*Exercise instructions:*
Take from the material every line containing the string "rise" and copy it.

*Input for this task:*
Segment Open

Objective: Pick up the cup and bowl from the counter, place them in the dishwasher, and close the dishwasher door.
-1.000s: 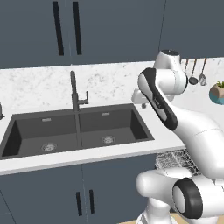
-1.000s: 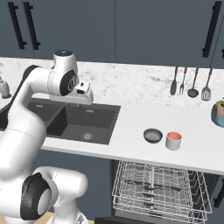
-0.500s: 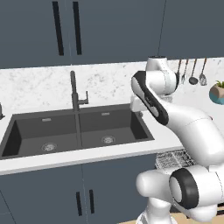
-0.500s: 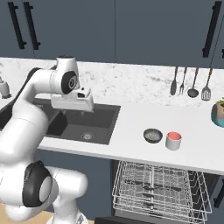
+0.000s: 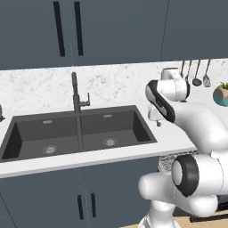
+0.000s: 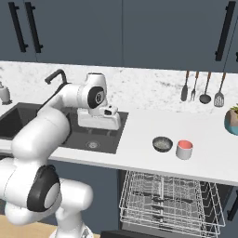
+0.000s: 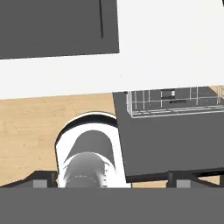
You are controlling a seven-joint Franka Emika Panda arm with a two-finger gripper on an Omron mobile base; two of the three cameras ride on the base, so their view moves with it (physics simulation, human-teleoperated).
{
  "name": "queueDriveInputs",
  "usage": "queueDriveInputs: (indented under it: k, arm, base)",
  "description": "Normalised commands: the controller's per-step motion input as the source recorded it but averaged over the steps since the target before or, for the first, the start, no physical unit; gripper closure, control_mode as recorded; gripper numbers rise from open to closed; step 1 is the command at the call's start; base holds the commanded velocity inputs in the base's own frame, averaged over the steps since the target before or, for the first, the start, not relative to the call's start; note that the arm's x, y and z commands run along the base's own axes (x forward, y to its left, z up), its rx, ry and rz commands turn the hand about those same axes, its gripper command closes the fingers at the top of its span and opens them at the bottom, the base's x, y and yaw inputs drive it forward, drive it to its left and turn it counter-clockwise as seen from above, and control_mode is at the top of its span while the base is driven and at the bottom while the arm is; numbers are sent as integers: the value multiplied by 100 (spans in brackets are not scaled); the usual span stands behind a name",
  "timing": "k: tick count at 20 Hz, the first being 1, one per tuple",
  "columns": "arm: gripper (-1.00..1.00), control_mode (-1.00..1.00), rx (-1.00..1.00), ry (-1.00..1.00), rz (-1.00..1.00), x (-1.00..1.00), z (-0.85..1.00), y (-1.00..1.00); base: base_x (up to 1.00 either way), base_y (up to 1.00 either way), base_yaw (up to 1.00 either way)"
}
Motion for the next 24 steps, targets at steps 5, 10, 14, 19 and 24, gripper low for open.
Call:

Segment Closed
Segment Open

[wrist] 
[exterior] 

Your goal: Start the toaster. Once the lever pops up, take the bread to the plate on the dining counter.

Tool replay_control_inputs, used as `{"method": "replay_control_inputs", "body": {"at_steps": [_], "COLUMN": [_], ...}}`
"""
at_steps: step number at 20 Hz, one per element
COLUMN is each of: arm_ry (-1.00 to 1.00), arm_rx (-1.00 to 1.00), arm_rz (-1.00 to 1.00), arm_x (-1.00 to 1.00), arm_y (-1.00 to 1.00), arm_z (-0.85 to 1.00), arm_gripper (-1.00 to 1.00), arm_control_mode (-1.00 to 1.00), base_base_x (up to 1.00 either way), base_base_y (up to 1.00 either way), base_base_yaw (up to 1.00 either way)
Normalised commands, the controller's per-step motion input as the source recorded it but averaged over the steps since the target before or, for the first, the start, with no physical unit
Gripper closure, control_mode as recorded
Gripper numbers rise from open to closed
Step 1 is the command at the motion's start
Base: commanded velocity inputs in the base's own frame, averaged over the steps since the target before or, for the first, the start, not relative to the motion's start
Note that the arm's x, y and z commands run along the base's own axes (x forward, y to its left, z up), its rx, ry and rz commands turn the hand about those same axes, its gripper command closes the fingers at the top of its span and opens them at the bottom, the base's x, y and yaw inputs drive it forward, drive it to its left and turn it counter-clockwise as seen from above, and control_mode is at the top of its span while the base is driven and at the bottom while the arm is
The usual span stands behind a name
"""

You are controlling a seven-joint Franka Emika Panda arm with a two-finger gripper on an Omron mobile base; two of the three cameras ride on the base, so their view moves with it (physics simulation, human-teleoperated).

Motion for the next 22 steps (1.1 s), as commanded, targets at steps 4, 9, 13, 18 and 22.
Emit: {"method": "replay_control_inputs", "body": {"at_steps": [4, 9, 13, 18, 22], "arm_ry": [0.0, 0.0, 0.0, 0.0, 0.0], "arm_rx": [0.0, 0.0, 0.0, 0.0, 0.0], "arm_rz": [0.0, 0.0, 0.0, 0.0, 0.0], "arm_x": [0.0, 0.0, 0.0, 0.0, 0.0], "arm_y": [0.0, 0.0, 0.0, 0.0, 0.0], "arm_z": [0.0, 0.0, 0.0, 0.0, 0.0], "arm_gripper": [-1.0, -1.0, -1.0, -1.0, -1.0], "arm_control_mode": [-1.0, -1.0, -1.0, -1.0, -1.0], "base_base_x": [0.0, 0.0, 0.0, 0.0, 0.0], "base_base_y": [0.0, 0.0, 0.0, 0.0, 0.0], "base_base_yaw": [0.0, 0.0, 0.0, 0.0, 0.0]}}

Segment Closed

*Task solution:*
  "description": "Normalised commands: the controller's per-step motion input as the source recorded it but averaged over the steps since the target before or, for the first, the start, no physical unit; gripper closure, control_mode as recorded; gripper numbers rise from open to closed; step 1 is the command at the call's start; base holds the commanded velocity inputs in the base's own frame, averaged over the steps since the target before or, for the first, the start, not relative to the call's start; note that the arm's x, y and z commands run along the base's own axes (x forward, y to its left, z up), its rx, ry and rz commands turn the hand about those same axes, its gripper command closes the fingers at the top of its span and opens them at the bottom, the base's x, y and yaw inputs drive it forward, drive it to its left and turn it counter-clockwise as seen from above, and control_mode is at the top of its span while the base is driven and at the bottom while the arm is; numbers are sent as integers: the value multiplied by 100 (spans in brackets are not scaled); the usual span stands behind a name",
Gripper numbers rise from open to closed

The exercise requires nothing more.